(Closed) Invitation questions

posted 3 years ago in Guests
Post # 2
9614 posts
Buzzing Beekeeper
  • Wedding: September 2015

I think the most diplomatic thing is to invite all of one “tier” of cousins- BUT if you literally dont know or have any relationship with some how can they protest? Especially if theyre all adults. I wouldnt pick and choose kids.

Post # 4
44 posts
  • Wedding: July 2016

I have the same issue–my dad has 11 siblings and my mother has 5.   I’m very close to my aunts, uncles, cousins, cousins kids, etc., on my mother’s side, so they are all invited no matter the “level”.  The whole line is invited down to the 3rd cousin removed babies 🙂 .

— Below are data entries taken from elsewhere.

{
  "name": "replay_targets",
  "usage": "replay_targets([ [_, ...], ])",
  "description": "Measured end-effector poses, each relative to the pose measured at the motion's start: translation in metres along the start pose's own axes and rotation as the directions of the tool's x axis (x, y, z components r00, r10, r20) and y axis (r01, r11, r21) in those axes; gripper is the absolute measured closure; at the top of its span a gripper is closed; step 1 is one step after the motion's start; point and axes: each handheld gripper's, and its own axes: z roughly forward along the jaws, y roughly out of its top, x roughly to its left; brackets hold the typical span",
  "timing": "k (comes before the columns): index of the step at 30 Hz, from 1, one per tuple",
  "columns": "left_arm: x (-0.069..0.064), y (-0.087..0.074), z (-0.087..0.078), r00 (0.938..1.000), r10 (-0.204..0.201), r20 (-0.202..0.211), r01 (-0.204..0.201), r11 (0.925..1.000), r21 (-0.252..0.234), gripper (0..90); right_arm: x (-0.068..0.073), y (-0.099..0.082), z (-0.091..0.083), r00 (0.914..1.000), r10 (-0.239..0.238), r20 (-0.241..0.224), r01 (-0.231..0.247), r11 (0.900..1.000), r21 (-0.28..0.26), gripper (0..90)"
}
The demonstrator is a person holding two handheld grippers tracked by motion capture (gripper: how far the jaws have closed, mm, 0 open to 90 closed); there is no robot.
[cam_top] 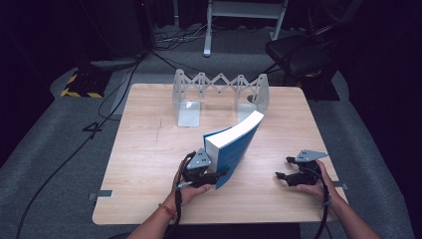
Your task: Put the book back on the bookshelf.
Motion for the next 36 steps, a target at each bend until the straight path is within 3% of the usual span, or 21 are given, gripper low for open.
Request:
replay_targets([
  [6, -0.007, 0.001, 0.001, 0.9973, 0.035, 0.065, -0.036, 0.9992, 0.017, 59.3, 0.000, 0.000, 0.000, 0.9993, -0.027, -0.027, 0.027, 0.9996, 0.001, 18.0],
  [10, -0.010, 0.001, 0.003, 0.9923, 0.026, 0.121, -0.028, 0.9995, 0.013, 59.1, 0.002, 0.000, 0.000, 0.9971, -0.051, -0.056, 0.051, 0.9987, -0.003, 18.2],
  [18, -0.018, 0.000, 0.006, 0.9715, 0.032, 0.235, -0.037, 0.9991, 0.021, 59.2, 0.005, 0.002, 0.002, 0.9902, -0.095, -0.103, 0.095, 0.9955, -0.004, 18.3],
  [22, -0.015, 0.002, 0.005, 0.9709, 0.065, 0.231, -0.075, 0.9966, 0.035, 59.2, 0.012, 0.005, 0.005, 0.9783, -0.139, -0.154, 0.139, 0.9903, -0.012, 18.3],
  [29, -0.009, 0.001, 0.004, 0.9710, 0.053, 0.233, -0.062, 0.9976, 0.031, 59.2, 0.026, 0.016, 0.017, 0.9542, -0.197, -0.225, 0.197, 0.9801, -0.026, 18.8],
  [30, -0.009, 0.001, 0.004, 0.9710, 0.053, 0.233, -0.062, 0.9976, 0.031, 59.1, 0.026, 0.016, 0.017, 0.9542, -0.197, -0.225, 0.197, 0.9801, -0.026, 18.8],
  [33, -0.009, 0.001, 0.004, 0.9701, 0.059, 0.236, -0.068, 0.9972, 0.030, 58.9, 0.035, 0.022, 0.024, 0.9357, -0.234, -0.264, 0.232, 0.9720, -0.038, 19.7],
  [36, -0.009, 0.001, 0.004, 0.9695, 0.062, 0.237, -0.072, 0.9968, 0.034, 58.8, 0.042, 0.027, 0.030, 0.9234, -0.254, -0.288, 0.252, 0.9668, -0.043, 20.1],
])
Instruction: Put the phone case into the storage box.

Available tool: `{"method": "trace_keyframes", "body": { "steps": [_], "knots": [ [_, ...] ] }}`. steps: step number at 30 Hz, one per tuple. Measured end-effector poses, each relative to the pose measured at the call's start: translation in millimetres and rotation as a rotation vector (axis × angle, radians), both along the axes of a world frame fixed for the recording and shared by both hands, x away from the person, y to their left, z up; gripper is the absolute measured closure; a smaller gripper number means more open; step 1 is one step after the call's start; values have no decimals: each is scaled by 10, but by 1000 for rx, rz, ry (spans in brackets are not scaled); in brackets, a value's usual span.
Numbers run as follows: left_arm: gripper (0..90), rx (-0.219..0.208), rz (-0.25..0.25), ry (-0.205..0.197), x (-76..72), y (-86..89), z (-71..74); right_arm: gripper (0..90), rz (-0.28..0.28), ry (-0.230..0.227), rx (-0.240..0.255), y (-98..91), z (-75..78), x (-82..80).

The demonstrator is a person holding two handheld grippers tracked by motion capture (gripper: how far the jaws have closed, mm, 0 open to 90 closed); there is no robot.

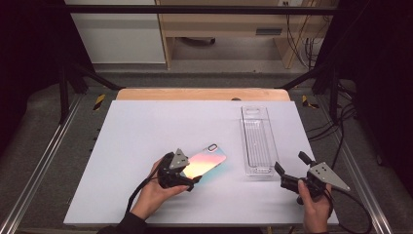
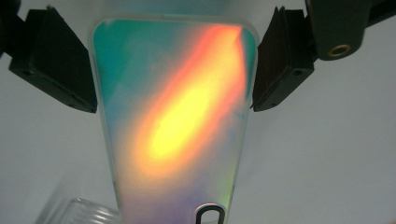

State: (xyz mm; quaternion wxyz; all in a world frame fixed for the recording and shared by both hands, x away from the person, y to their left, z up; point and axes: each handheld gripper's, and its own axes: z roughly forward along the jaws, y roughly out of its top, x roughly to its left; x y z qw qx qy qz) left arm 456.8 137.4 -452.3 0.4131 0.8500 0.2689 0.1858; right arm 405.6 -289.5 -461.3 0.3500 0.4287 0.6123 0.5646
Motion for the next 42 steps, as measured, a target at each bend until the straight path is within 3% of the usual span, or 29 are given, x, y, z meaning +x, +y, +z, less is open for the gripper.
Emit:
{"method": "trace_keyframes", "body": {
  "steps": [1,2,5,7,9,10,12,14,16,17,18,19,20,29,36,42],
  "knots": [
    [166,0,0,0,0,0,0,32,0,0,0,0,0,0],
    [166,-14,22,-25,-9,56,19,32,0,-5,-5,4,6,-15],
    [166,-96,76,-84,-41,226,68,26,8,-8,-8,34,31,-67],
    [166,-127,100,-118,-63,310,70,11,10,-10,-24,106,101,-72],
    [166,-125,111,-149,-89,359,78,14,0,-8,-27,144,141,-69],
    [166,-151,115,-152,-104,384,78,15,0,-2,-20,185,187,-69],
    [166,-157,126,-176,-134,400,71,25,44,8,7,342,297,-68],
    [166,-151,129,-197,-159,406,64,29,55,19,1,405,325,-61],
    [166,-163,126,-212,-194,422,66,41,103,65,11,620,400,-32],
    [166,-163,126,-212,-194,422,66,41,103,65,11,620,400,-32],
    [166,-161,124,-218,-205,423,70,44,137,84,-8,777,462,-7],
    [166,-164,126,-224,-215,422,74,44,137,84,-8,777,462,-7],
    [166,-175,125,-228,-219,428,86,52,170,110,-11,917,526,31],
    [166,-208,131,-241,-222,476,107,63,274,203,8,1380,682,277],
    [166,-224,124,-258,-249,456,123,86,306,252,37,1556,714,404],
    [166,-230,123,-265,-261,461,127,94,331,267,45,1615,721,447]
  ]
}}
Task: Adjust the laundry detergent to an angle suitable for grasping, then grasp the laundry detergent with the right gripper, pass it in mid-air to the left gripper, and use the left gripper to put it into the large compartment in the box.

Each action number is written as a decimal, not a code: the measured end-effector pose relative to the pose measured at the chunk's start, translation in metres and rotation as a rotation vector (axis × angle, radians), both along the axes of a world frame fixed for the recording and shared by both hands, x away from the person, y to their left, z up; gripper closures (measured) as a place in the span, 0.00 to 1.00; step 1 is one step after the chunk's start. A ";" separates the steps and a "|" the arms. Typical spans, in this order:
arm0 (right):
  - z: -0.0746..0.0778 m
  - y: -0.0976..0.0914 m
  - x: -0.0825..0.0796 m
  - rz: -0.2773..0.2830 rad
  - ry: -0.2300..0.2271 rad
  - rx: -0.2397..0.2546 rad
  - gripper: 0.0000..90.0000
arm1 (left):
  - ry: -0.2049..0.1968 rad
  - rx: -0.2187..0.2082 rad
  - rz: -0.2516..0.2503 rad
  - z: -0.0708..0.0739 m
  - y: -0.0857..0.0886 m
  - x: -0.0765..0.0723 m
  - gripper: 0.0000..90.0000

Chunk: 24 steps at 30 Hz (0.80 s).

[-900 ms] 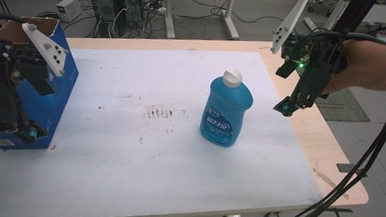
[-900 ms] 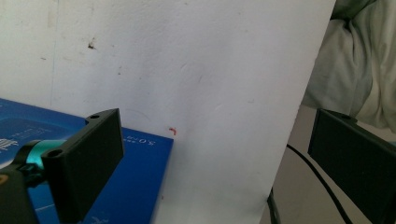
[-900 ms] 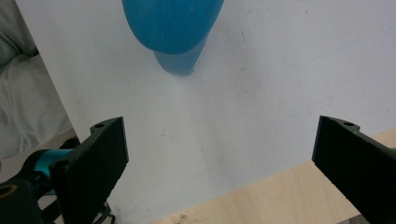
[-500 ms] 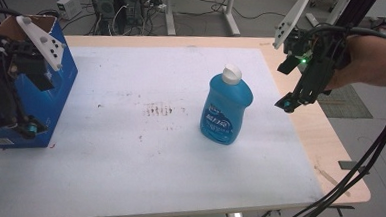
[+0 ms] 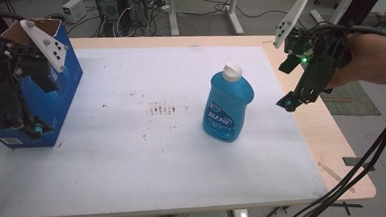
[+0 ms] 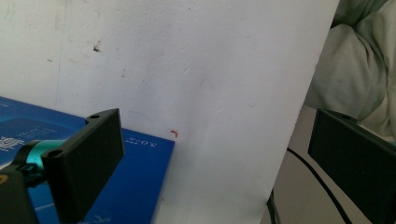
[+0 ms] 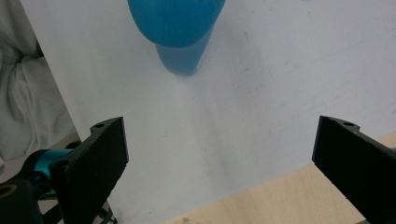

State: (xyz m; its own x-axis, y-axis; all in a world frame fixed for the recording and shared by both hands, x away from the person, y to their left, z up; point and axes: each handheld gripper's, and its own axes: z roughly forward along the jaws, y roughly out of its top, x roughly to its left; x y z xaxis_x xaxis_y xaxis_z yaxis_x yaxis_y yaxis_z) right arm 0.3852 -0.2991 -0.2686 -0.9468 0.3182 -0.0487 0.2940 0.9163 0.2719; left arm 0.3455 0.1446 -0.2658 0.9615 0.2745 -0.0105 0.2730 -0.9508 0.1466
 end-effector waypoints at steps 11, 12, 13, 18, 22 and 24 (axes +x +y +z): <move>0.001 -0.001 -0.006 -0.003 -0.010 0.010 0.03 | -0.005 0.001 0.002 0.000 -0.001 -0.003 0.04; 0.001 -0.002 -0.007 -0.006 -0.010 0.012 0.03 | -0.005 0.003 0.001 0.000 -0.002 -0.003 0.04; 0.001 -0.003 -0.007 -0.006 -0.010 0.011 0.03 | -0.006 0.004 0.001 0.001 -0.002 -0.003 0.04; -0.001 -0.007 -0.011 -0.033 -0.024 0.044 0.03 | -0.014 0.002 -0.007 0.002 -0.004 -0.004 0.04; -0.001 -0.010 -0.013 -0.047 -0.032 0.072 0.03 | -0.015 0.004 -0.012 0.003 -0.005 -0.003 0.04; -0.002 -0.011 -0.012 -0.055 -0.034 0.080 0.03 | -0.014 0.005 -0.013 0.002 -0.006 -0.003 0.04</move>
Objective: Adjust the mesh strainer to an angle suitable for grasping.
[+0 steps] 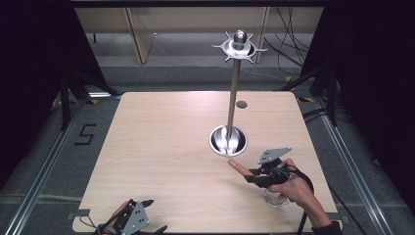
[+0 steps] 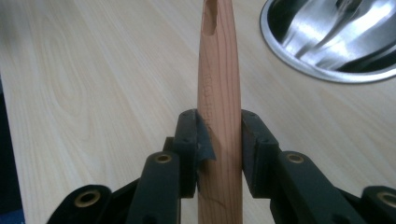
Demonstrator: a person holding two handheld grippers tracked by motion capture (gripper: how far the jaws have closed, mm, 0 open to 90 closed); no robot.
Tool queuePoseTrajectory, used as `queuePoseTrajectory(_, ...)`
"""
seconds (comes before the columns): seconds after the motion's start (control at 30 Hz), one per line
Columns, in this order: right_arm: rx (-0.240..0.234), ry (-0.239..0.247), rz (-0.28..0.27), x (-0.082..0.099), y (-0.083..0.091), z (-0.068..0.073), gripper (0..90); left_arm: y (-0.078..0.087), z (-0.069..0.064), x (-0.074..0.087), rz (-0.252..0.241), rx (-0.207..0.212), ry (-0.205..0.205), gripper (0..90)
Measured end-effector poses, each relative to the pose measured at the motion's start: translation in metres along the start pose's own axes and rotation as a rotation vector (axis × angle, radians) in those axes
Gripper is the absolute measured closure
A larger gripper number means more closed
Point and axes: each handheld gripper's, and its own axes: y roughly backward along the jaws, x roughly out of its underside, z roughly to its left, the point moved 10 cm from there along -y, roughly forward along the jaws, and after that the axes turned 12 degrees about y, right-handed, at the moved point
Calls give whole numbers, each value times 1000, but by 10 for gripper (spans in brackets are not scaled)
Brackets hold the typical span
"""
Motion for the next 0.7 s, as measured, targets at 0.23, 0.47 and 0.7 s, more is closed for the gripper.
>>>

I grew up close to my dad’s side, but many of those cousins (35!) are much older than me and over the last many years we only see each other at funerals (and not many of those) and a rare family reunion.  I’m in my 30’s so they are mostly 40-50’s.  BUT, I do often see a handful of the cousins, and there are even some of the cousins kids closer to my age who I’m close to.  So on my dad’s side I”m inviting my 8 aunts and uncles (others deceased) and only those cousins/second cousins who I have a current relationship with–maybe 10 of the 35 first cousins and 3 second cousins.  I cannot imagine that a cousin who I have not seen or talked to in years will be offended not to be invited to a wedding!  And ya, I’m “splitting families”.  For example, I have a female cousin a couple years older than me and we have always kept a relationship.  She has two older brothers in their 40’s who live out of town and I have not seen in years.  I am inviting my female cousin, her mom (my aunt, uncle is deceased) and not inviting the brothers.  They will likely heave a sigh of relief.  

Inviting an entire “tier” is a good idea if you have a normal sized family, but with the old-school  huge families, with cousins having a 30 year age gap from oldest to youngest, it doesn’t make sense.